Edward Snowden, who grabbed eyeballs when he acted as the whistleblower leaking highly classified United States surveillance programs to British and United States newspapers, remains at large with his present location unknown.
The ex-CIA agent was located in Hong Kong when the highly relevant National Security Agency (NSA)'s programs were leaked to Guardian and Washington Post.
However, Snowden continues to roam free as the US government has released no extradition request yet. His current whereabouts is presently unknown but is believed to be in Hong Kong.
The 29-year-old agent, who was thrown out of his $122,00,00 job after the controversial programmes were leaked, is reported to have sought refuge in Iceland though its Interior minister denied receiving any such request from Snowden.
Meanwhile, there were reports that Russia was ready to provide asylum to the former secret agent.
"Promising Snowden asylum, Moscow takes upon itself the defense of people persecuted for political reasons," tweeted Alexei Pushkov, chairman of the international affairs committee in the lower house of parliament of Russia.

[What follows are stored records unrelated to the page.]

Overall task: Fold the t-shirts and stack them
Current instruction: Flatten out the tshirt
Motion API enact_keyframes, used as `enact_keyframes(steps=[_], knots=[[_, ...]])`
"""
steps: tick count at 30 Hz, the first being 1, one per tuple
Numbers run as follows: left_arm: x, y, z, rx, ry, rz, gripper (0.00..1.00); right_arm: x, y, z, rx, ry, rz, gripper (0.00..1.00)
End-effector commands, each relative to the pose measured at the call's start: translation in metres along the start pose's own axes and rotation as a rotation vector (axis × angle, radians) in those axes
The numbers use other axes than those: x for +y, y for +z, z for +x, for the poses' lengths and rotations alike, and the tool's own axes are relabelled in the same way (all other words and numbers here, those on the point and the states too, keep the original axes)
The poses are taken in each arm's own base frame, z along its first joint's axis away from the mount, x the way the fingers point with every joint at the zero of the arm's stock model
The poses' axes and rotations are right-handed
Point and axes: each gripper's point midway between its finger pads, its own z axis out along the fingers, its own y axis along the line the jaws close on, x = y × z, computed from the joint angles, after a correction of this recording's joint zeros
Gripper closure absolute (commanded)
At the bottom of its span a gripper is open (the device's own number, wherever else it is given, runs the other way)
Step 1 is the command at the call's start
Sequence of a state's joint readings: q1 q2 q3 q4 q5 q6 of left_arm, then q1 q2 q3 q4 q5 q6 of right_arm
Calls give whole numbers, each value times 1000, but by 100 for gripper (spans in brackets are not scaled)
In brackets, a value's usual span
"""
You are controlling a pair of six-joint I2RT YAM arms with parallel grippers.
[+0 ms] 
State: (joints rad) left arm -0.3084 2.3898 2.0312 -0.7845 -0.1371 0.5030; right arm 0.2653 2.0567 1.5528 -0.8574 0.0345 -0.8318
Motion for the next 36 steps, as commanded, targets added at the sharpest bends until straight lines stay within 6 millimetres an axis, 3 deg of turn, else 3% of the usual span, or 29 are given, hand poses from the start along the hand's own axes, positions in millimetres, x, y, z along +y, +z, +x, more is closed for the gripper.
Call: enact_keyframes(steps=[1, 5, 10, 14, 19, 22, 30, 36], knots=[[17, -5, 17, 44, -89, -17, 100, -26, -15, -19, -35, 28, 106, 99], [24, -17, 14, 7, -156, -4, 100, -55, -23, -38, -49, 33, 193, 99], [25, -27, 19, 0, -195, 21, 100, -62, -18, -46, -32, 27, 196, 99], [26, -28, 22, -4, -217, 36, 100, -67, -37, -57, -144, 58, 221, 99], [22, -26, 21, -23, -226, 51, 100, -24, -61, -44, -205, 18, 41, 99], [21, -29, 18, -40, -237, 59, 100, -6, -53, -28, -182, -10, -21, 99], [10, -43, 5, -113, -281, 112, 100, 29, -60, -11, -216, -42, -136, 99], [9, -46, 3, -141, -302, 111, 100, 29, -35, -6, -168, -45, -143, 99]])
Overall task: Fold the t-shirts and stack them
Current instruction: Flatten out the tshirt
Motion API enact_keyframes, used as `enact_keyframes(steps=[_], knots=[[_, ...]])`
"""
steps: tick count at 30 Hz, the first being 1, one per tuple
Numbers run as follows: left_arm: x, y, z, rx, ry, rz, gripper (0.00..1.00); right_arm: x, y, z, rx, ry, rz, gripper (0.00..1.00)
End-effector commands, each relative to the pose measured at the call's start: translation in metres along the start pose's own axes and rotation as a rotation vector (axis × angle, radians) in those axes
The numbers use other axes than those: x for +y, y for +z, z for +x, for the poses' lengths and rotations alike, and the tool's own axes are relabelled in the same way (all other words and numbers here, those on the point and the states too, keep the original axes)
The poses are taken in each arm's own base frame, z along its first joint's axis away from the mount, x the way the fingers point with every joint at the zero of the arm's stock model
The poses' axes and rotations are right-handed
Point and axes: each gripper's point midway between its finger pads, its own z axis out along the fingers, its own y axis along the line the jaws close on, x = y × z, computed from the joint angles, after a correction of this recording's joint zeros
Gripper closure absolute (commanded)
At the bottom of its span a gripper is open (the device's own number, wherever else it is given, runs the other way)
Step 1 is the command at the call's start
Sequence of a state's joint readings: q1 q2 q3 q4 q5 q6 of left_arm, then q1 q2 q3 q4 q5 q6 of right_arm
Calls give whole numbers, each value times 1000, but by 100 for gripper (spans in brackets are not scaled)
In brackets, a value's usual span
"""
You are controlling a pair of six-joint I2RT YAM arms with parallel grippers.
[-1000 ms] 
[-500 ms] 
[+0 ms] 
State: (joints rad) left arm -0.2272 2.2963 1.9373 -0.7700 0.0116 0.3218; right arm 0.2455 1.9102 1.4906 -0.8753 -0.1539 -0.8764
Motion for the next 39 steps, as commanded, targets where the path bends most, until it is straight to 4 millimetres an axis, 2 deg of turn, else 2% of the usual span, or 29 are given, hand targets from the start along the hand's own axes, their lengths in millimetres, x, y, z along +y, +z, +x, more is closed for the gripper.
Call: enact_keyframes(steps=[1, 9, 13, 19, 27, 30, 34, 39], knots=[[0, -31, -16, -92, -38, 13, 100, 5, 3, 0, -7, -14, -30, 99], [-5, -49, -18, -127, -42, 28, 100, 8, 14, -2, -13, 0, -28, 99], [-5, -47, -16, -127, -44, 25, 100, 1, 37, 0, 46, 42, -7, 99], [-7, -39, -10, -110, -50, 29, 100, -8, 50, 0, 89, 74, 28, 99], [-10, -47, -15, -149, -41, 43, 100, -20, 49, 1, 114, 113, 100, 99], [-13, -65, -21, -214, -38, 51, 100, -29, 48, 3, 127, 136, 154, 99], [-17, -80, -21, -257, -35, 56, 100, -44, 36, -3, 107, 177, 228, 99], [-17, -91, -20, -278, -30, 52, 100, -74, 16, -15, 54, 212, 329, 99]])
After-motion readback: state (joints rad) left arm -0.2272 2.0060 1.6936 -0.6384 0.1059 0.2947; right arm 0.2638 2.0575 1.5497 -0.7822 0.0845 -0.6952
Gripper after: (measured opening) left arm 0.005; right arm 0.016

On the other hand, attorney Kevin Egan, specialising in extradition cases told Reuters, "If I was him, I'd be getting out of here and heading to a sympathetic jurisdiction as fast as possible and certainly before the United States issues a request for his extradition."
This is in tune of the limited autonomy that Hong Kong enjoys as the crucial matters are reported to Beijing and China takes the final call.
Another lawyer, Jonathan Acton-Bond reiterated similar advice saying, "In strictly legal terms he's free to go, but government bodies can always find an excuse to temporize, or stop him."
Snowden had revealed the highly controversial information of US government snooping into the privacy of commoners by a direct access to personal information through social network, e-mails and phone records.
Ever since the leak happned, there have been heated debates since the US surveillance goes against the amendments of US constitution which "protect citizens' right to speak and associate anonymously and guard against unreasonable searches and seizures that protect their right to privacy."